## Directions for this task
In the listing below, find each line that holds "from" and list it.

*****

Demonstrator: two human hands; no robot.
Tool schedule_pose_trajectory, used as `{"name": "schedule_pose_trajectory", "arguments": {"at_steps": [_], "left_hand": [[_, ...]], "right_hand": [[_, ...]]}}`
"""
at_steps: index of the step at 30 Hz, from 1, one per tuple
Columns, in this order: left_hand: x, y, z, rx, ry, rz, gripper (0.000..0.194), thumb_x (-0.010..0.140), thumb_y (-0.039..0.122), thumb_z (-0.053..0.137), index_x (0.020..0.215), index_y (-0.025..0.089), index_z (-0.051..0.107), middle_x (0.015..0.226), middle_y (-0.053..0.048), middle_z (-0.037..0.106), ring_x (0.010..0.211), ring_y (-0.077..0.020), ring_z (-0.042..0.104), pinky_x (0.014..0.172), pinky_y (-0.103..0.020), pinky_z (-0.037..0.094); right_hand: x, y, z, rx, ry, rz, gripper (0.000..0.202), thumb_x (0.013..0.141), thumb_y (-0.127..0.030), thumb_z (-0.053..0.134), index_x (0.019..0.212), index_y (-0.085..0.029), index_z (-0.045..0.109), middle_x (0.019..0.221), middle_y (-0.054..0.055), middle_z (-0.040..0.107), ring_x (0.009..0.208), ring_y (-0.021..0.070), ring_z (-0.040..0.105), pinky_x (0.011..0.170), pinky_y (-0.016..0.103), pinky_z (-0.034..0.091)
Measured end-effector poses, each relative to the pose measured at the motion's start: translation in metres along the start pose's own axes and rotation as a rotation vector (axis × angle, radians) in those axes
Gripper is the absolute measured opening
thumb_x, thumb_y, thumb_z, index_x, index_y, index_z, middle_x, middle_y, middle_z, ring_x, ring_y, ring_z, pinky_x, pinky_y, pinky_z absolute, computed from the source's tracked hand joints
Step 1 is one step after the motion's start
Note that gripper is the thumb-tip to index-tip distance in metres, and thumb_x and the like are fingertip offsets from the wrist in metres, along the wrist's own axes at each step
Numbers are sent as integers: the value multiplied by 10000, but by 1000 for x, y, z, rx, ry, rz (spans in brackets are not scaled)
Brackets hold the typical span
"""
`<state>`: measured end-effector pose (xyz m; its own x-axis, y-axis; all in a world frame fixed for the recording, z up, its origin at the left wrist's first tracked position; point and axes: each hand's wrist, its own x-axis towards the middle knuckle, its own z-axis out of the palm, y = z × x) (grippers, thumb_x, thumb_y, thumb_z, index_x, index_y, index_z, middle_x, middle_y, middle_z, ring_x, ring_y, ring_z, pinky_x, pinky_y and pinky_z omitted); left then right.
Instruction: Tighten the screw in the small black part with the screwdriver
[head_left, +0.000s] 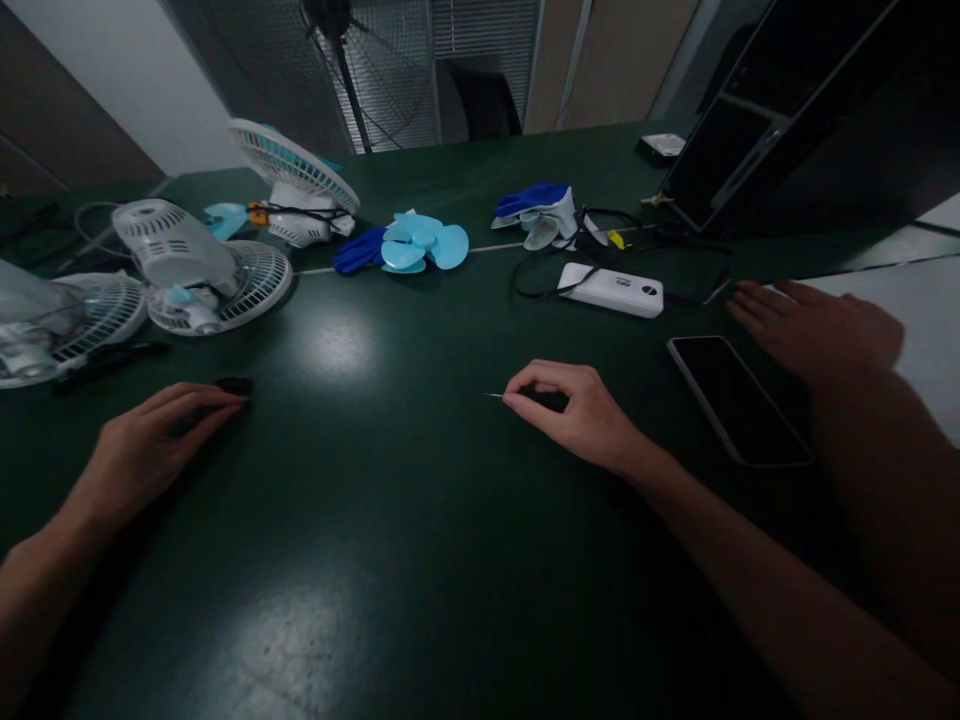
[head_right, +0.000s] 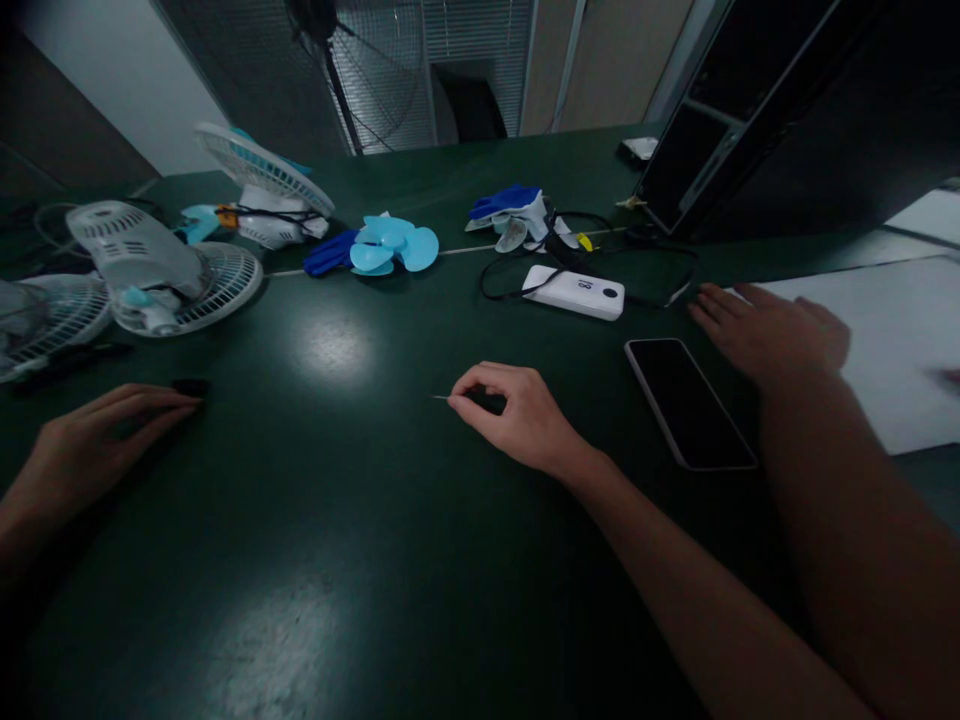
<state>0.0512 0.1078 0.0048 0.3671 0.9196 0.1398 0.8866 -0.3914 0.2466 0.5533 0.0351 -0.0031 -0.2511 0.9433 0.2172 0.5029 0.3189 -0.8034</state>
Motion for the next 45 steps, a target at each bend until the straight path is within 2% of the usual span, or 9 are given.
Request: {"name": "schedule_pose_trajectory", "arguments": {"at_steps": [4, 10, 15, 17, 21, 26, 36, 41, 45], "left_hand": [[2, 1, 0, 24, -16, -18, 464, 996, 610, 520, 1198, 220, 667, 1297, -75, 689, 1120, -255, 676, 1002, -376, 535], [2, 9, -3, 89, -25, 5, 388, 1021, 434, 462, 1270, 192, 637, 1312, -107, 645, 1129, -269, 670, 991, -376, 533], [0, 13, -5, 167, 125, -33, 314, 1023, 407, 434, 1144, 208, 645, 1333, -97, 633, 1171, -277, 654, 1009, -397, 526], [-1, 12, -4, 155, 172, -94, 309, 1032, 403, 456, 1201, 214, 633, 1356, -76, 651, 1171, -272, 665, 978, -380, 533], [-4, 10, -1, 126, 283, -259, 394, 1026, 471, 524, 1304, 221, 647, 1204, -52, 734, 1006, -256, 709, 792, -302, 517], [0, 13, 1, -24, 379, -303, 442, 991, 505, 597, 1296, 196, 678, 1276, -36, 717, 1015, -228, 691, 756, -257, 497], [10, 4, 2, -24, 233, -331, 488, 943, 549, 623, 1281, 209, 713, 1164, 3, 744, 837, -183, 649, 662, -241, 453], [10, 6, 3, -25, 256, -361, 492, 941, 564, 632, 1293, 229, 709, 1172, 10, 741, 892, -197, 668, 710, -255, 482], [10, 6, 3, -59, 230, -297, 465, 944, 524, 648, 1295, 225, 703, 1234, 11, 730, 1034, -228, 684, 835, -286, 523]], "right_hand": [[0, -1, 0, -8, -5, 7, 120, 971, -317, 679, 1000, -235, 761, 1004, 41, 760, 920, 200, 691, 794, 350, 525], [0, -1, -1, -15, -21, 18, 126, 971, -321, 673, 1015, -242, 760, 1024, 43, 760, 942, 207, 694, 808, 365, 534], [0, -2, -2, -9, -23, 18, 125, 974, -319, 670, 1020, -242, 758, 1023, 40, 758, 941, 205, 692, 810, 368, 535], [0, -2, -2, -4, -27, 18, 122, 979, -314, 668, 1019, -239, 755, 1022, 36, 755, 940, 199, 692, 810, 362, 532], [0, -2, -2, -4, -25, 13, 122, 979, -319, 669, 1020, -239, 752, 1025, 37, 755, 947, 202, 692, 812, 362, 530], [0, -2, -1, -11, -17, 16, 122, 975, -318, 670, 1011, -238, 755, 1012, 40, 757, 935, 205, 691, 809, 364, 529], [-1, 1, 0, -16, -13, 16, 118, 978, -320, 671, 1015, -242, 751, 1013, 36, 757, 922, 202, 692, 783, 352, 528], [-1, 0, 0, -15, -10, 10, 120, 983, -318, 667, 1013, -239, 752, 1016, 36, 755, 935, 200, 692, 798, 355, 528], [-1, 0, -1, -16, -20, 15, 122, 979, -315, 666, 1028, -244, 753, 1023, 34, 756, 945, 203, 693, 819, 367, 529]]}}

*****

## Answer space
at_steps: index of the step at 30 Hz, from 1, one per tuple
thumb_x, thumb_y, thumb_z, index_x, index_y, index_z, middle_x, middle_y, middle_z, ring_x, ring_y, ring_z, pinky_x, pinky_y, pinky_z absolute, computed from the source's tracked hand joints
Note that gripper is the thumb-tip to index-tip distance in metres, and thumb_x and the like are fingertip offsets from the wrist in metres, along the wrist's own axes at each step

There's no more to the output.